Abstract Body (Do not enter title and authors here): Calcific aortic stenosis (CAS) is the most common valvular disease in the elderly, with no approved pharmacological treatment to slow or reverse its progression. This study combined a systematic literature review (38 human-only studies, PRISMA criteria) with transcriptomic analysis of publicly available datasets (GSE51472 and GSE12644), including 35 human aortic valve samples (15 control, 15 calcified, 5 sclerotic). Differential expression was assessed using the Limma package, applying FDR correction (padj < 0.01) and fold change threshold (|FC| ≥ 1).

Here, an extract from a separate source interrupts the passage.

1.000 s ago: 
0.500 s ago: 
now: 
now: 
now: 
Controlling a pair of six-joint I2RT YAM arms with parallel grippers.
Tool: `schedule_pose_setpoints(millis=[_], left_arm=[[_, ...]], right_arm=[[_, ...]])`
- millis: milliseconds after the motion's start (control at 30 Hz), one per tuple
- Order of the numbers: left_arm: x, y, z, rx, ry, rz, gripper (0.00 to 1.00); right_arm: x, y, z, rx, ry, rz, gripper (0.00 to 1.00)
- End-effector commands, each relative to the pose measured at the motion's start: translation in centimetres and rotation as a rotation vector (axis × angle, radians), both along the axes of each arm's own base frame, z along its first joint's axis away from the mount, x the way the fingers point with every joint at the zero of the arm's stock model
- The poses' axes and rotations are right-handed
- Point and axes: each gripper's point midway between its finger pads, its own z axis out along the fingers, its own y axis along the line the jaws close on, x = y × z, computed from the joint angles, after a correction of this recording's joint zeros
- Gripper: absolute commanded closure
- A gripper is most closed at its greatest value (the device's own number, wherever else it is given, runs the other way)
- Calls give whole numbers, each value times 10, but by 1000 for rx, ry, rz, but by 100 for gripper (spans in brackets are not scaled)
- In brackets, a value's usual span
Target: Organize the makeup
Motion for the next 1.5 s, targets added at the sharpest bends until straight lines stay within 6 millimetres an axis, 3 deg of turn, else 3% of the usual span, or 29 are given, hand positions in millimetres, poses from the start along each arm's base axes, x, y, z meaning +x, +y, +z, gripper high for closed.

Key genes were identified based on significant overexpression and biological relevance. RUNX2, IBSP, and SPP1 emerged as central regulators linked to osteogenic transdifferentiation, immune modulation, and extracellular matrix remodeling. KEGG pathway analysis showed enrichment in ECM-receptor interaction, PI3K-Akt signaling. Coexpression and protein-protein interaction networks revealed strong functional clustering of these genes. ROC curve analysis yielded high diagnostic performance: AUC values were 0.79 (RUNX2), 0.65 (IBSP), and 0.75 (SPP1), indicating robust classification of diseased versus normal tissue. Expression levels rose progressively across control, calcified, and sclerotic valve samples.
Drug repurposing candidates were identified targeting these molecules. MEK inhibitors (trametinib, selumetinib) downregulate RUNX2 via MAPK/ERK pathway inhibition. Epigenetic modulators (vorinostat, valproic acid) could suppress RUNX2 transcriptionally. The integrin antagonist cilengitide blocks αvβ3, disrupting IBSP/SPP1-mediated signaling. While these agents are approved for oncology or neurology, their utility in valve calcification remains investigational.
In summary, this study highlights RUNX2, IBSP, and SPP1 as transcriptomic biomarkers and actionable therapeutic targets in CAS. Their expression profiles, biological roles, and druggability make them high-priority candidates for future diagnostic tools and targeted interventions in a disease currently reliant on surgical replacement.